■ EXERCISE DESCRIPTION: In the listing that follows, count the lines that include "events", and answer with the total alone.

■ EXERCISE MATERIAL:
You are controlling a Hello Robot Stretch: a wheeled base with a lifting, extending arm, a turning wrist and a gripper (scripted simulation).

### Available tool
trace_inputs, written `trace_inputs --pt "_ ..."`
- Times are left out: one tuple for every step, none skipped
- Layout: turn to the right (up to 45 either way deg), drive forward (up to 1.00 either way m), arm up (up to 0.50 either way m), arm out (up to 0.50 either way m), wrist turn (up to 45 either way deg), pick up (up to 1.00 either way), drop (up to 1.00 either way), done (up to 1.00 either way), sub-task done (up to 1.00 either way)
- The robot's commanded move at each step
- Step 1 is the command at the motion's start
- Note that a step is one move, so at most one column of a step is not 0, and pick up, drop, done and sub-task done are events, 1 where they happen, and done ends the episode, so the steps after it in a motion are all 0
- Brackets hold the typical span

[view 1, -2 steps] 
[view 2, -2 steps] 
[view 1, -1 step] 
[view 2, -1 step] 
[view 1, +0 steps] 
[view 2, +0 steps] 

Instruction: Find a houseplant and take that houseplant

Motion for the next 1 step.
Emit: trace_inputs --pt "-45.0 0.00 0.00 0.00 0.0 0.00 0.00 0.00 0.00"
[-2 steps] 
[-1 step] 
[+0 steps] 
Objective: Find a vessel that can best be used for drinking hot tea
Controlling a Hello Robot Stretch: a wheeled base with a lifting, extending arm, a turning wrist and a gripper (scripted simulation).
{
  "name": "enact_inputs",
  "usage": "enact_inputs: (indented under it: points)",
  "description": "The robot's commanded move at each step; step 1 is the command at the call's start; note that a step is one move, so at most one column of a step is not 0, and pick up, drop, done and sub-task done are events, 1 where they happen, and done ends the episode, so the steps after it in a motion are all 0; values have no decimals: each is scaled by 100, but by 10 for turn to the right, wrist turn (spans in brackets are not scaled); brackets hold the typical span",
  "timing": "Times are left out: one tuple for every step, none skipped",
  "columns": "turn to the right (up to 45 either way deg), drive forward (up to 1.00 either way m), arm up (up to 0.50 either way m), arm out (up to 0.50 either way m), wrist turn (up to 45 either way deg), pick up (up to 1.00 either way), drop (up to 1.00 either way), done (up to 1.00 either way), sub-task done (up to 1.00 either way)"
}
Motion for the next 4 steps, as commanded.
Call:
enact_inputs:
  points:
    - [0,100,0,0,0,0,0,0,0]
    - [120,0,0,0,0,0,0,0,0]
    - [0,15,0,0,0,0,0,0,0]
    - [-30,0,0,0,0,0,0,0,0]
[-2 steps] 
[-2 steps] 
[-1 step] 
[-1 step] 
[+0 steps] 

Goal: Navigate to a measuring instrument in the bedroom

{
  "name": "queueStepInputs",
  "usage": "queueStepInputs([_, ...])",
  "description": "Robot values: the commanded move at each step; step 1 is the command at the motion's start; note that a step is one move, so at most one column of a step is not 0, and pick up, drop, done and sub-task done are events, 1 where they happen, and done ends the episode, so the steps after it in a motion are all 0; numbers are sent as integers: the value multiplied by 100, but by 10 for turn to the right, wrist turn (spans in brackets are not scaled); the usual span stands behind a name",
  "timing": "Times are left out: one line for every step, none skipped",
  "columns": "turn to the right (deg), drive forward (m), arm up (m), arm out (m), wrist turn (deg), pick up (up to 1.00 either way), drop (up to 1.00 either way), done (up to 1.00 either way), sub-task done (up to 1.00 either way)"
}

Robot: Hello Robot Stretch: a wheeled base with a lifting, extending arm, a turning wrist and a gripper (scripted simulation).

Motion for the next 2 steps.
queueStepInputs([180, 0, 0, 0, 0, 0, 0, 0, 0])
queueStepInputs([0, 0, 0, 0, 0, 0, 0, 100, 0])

■ ANSWER FOR THIS EXERCISE: 3